▸ **What is being asked**
All lines from the one containing "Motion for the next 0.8" to the end of the listing below are to be reproduced exactly, and no others.

▸ **Material provided**
***

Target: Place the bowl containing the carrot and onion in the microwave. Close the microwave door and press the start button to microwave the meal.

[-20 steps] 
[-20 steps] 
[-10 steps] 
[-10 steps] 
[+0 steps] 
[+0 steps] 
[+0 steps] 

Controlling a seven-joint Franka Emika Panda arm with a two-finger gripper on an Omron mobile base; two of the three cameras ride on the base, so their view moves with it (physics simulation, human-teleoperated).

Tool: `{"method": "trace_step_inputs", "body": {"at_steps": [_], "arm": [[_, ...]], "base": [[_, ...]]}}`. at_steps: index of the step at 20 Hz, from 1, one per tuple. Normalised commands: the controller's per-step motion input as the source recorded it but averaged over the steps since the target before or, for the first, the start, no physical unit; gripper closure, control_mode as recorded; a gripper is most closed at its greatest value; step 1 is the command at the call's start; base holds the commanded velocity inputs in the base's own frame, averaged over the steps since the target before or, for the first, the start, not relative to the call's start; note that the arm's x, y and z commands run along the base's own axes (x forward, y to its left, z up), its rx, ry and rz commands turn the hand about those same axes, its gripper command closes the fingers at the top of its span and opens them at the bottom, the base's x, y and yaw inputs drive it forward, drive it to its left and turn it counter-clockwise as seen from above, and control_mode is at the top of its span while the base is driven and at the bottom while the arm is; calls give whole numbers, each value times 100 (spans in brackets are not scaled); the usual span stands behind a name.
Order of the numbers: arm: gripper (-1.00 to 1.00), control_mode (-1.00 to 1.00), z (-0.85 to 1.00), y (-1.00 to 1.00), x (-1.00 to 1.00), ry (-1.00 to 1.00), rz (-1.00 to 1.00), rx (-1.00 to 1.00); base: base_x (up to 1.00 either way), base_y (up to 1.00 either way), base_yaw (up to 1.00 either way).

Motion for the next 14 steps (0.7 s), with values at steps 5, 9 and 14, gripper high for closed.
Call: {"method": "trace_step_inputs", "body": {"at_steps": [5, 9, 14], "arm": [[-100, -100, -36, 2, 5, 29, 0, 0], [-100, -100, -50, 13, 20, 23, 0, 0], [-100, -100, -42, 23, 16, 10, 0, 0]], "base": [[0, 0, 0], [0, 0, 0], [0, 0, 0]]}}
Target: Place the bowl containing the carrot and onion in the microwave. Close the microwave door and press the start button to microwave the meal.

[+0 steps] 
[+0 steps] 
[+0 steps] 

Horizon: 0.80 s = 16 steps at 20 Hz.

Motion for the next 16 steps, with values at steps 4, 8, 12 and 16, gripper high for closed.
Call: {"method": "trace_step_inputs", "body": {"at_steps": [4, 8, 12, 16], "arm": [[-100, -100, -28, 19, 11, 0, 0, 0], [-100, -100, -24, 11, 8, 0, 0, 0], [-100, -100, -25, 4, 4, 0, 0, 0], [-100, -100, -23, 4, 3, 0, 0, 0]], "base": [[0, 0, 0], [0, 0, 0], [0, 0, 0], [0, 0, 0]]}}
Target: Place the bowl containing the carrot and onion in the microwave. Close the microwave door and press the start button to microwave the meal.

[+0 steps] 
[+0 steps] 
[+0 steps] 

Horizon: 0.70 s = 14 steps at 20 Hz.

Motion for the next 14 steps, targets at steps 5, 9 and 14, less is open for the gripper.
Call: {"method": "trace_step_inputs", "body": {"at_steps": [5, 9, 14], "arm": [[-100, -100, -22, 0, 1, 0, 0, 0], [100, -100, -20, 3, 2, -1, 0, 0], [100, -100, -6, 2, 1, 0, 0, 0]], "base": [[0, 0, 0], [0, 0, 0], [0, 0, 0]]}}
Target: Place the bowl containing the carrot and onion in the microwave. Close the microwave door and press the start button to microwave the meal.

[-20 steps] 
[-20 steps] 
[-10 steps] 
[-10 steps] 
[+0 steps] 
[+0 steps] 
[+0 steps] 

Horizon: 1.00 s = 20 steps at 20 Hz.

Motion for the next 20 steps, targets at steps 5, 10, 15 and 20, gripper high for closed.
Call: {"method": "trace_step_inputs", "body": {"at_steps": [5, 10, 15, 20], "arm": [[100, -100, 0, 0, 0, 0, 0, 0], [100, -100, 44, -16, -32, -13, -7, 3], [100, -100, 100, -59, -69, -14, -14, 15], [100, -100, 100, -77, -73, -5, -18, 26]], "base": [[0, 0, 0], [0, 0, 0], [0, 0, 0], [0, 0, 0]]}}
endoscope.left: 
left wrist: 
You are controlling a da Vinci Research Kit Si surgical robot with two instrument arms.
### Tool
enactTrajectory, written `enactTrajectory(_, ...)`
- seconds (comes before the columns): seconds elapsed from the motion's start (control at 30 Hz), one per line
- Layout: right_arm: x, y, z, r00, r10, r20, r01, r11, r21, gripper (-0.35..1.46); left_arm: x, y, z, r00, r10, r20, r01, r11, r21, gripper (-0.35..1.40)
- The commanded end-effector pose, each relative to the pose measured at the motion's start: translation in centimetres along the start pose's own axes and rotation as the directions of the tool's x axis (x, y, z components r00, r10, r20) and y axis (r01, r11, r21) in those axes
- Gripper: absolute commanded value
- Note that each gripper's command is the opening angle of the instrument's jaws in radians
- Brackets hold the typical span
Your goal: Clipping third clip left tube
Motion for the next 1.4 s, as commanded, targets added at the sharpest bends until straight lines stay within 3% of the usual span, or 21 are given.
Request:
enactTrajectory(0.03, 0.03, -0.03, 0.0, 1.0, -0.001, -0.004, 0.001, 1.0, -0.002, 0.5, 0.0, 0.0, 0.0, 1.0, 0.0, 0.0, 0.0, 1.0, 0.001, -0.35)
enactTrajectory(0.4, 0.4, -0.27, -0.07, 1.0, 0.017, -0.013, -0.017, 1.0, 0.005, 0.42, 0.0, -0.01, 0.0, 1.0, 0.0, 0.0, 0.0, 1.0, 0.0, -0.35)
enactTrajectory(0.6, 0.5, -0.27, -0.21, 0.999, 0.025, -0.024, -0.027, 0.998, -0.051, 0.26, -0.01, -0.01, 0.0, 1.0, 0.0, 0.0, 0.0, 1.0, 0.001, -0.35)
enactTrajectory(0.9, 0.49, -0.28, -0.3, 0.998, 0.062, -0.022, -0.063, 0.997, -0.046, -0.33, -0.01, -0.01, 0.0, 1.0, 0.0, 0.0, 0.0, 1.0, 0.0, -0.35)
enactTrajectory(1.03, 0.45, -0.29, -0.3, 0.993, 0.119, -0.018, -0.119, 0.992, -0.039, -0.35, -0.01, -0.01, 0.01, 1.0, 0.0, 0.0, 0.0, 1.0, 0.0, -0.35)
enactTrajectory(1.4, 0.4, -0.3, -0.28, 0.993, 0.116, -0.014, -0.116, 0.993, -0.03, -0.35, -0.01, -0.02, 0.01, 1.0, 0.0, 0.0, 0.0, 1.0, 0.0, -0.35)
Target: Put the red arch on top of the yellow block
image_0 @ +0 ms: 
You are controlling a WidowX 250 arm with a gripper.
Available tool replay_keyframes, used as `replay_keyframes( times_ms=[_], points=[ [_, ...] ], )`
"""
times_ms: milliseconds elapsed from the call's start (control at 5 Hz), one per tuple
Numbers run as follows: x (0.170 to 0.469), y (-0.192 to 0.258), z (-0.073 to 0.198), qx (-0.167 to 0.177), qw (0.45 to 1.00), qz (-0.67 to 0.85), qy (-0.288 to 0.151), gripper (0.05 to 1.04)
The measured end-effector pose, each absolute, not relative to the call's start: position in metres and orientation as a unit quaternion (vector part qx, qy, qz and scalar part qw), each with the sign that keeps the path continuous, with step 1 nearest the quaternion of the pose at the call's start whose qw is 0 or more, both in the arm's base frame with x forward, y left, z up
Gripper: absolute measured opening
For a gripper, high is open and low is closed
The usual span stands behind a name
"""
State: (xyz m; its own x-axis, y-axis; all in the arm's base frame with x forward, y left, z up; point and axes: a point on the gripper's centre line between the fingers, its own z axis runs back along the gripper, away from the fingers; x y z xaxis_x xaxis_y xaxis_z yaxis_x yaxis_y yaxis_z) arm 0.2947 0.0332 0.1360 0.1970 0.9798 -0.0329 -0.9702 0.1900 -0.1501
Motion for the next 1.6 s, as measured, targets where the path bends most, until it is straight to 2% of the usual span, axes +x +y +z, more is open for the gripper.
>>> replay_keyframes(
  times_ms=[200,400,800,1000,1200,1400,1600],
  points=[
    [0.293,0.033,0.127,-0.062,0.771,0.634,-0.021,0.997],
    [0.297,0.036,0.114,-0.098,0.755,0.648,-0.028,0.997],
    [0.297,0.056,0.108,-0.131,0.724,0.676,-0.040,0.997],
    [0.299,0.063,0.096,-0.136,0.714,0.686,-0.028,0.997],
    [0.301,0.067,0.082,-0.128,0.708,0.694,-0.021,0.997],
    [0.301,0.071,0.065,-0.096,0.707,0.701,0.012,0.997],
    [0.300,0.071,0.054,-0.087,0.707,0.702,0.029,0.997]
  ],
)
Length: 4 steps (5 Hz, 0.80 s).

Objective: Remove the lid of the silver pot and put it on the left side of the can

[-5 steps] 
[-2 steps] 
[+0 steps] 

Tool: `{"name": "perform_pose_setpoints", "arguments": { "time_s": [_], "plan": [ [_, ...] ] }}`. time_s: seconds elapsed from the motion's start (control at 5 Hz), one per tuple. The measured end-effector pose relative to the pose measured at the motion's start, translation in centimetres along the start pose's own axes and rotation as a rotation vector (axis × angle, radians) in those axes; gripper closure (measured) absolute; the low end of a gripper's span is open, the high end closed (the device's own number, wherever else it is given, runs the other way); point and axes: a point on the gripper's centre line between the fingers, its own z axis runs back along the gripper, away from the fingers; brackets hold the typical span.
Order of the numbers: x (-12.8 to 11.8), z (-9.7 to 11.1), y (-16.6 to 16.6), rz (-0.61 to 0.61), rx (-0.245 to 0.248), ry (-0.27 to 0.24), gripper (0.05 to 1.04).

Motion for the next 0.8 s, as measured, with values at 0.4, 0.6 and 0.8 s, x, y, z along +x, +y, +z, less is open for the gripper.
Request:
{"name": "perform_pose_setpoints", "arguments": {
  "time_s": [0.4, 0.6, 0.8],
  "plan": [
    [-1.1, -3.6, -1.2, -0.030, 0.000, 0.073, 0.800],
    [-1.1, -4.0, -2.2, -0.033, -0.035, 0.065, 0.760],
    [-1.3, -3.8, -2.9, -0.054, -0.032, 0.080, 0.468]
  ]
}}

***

▸ **Written solution**
Motion for the next 0.8 s, as measured, with values at 0.4, 0.6 and 0.8 s, x, y, z along +x, +y, +z, less is open for the gripper.
Request:
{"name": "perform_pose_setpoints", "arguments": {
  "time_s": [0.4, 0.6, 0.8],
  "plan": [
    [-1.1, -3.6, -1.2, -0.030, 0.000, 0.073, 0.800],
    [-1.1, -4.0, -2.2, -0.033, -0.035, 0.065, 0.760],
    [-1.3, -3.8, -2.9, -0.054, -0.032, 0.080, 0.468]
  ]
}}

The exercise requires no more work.